Novel Assay Measures Mice’s Reactions to Social Touch

Novel Assay Measures Mice’s Reactions to Social Touch

Summary: A new assay has been developed to measure how mice respond to social touch, allowing scientists to study reactions to social touch in animal models of autism. The test involves fixing a “test” mouse’s head in place while allowing it to run on a plastic foam ball, then bringing it face-to-face with either an inanimate object or a head-fixed “visitor” mouse. The researchers found that mice have a wide array of social-touch behaviors, with face-to-face interactions resembling how humans communicate. The assay provides a way to tackle complex behaviors that may not be possible with freely moving assays. With the ability to track movement direction, speed, facial expressions, and other responses, researchers can look for signs of apprehension and evasion during social touch. The assay has the potential to be used for cross-species comparisons of social touch and to track social-touch responses over time, pinpointing when aversion to social touch emerges in mouse models of autism.

In their study, the researchers focused on two mouse models of autism: one with the FMR1 gene missing, emulating fragile X syndrome, and one exposed to a maternal immune response in utero. Tactile defensiveness, a common trait among people with autism, was observed in both mouse models. Control mice tolerated social interactions with visitor mice, but both mouse models of autism tried to avoid social contact, exhibited signs of stress, and showed a longer-lasting pupil dilation, indicating heightened arousal.

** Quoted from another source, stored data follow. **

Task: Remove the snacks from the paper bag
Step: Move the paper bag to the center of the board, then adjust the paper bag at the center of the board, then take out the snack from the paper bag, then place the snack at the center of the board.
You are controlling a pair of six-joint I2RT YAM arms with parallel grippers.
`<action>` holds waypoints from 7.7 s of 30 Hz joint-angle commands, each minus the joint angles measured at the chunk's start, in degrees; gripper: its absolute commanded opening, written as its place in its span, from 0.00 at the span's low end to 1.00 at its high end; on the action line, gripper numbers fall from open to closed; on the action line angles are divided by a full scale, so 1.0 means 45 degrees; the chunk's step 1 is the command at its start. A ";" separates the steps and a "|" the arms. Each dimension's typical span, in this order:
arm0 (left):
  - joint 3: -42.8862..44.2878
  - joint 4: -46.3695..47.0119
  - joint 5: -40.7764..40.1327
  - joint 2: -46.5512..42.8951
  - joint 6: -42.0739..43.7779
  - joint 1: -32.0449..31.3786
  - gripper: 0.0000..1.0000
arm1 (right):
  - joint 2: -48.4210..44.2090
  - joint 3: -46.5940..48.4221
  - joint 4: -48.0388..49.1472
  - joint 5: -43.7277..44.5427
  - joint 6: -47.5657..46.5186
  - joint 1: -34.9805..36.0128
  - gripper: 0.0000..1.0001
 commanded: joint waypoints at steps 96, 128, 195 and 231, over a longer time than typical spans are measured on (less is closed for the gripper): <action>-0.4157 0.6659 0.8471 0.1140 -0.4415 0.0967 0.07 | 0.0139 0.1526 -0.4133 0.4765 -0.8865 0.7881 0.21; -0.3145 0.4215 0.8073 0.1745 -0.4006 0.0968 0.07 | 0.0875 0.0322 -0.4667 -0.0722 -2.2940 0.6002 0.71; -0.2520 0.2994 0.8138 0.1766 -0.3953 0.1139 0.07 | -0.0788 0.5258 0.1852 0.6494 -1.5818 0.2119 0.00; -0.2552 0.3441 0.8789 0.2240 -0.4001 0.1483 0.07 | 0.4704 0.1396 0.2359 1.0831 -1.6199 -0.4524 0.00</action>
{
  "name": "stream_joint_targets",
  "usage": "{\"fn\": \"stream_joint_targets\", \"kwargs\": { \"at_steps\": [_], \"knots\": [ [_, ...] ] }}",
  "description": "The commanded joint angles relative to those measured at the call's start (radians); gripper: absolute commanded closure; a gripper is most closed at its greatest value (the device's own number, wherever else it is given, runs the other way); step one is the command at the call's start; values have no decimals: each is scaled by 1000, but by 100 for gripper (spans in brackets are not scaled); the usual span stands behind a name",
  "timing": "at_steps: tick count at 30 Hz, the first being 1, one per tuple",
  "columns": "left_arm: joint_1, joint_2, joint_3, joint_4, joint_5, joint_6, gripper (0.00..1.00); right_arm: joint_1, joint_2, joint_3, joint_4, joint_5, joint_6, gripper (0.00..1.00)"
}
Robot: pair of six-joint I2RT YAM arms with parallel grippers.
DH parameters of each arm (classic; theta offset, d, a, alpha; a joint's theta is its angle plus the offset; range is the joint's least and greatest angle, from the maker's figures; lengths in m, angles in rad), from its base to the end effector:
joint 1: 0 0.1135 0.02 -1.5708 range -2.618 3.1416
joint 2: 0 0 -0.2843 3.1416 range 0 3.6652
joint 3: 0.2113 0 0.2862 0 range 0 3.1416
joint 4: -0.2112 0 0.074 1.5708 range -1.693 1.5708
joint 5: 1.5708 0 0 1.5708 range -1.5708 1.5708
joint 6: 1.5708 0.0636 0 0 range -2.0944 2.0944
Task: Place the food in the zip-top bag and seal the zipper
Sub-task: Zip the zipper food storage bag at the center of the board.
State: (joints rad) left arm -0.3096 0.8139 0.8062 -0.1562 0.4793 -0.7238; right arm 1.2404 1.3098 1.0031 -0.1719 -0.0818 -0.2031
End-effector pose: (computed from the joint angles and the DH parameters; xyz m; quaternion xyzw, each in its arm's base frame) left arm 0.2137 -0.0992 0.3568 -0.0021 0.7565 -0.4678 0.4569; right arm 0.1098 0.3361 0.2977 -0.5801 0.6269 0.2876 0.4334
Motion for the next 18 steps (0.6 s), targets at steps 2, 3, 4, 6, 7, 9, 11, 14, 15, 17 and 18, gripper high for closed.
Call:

The testing rig used in this assay is commercially available and relatively simple to set up and operate. It can be used in conjunction with calcium imaging or electrophysiological recording, allowing researchers to study neural activity alongside social-touch responses. The researchers are also exploring the possibility of increasing natural behavior in the assay by allowing the test mouse to control the motorized platform itself.

This assay provides a valuable tool for studying social touch in animal models of autism and has the potential for widespread use in various research settings.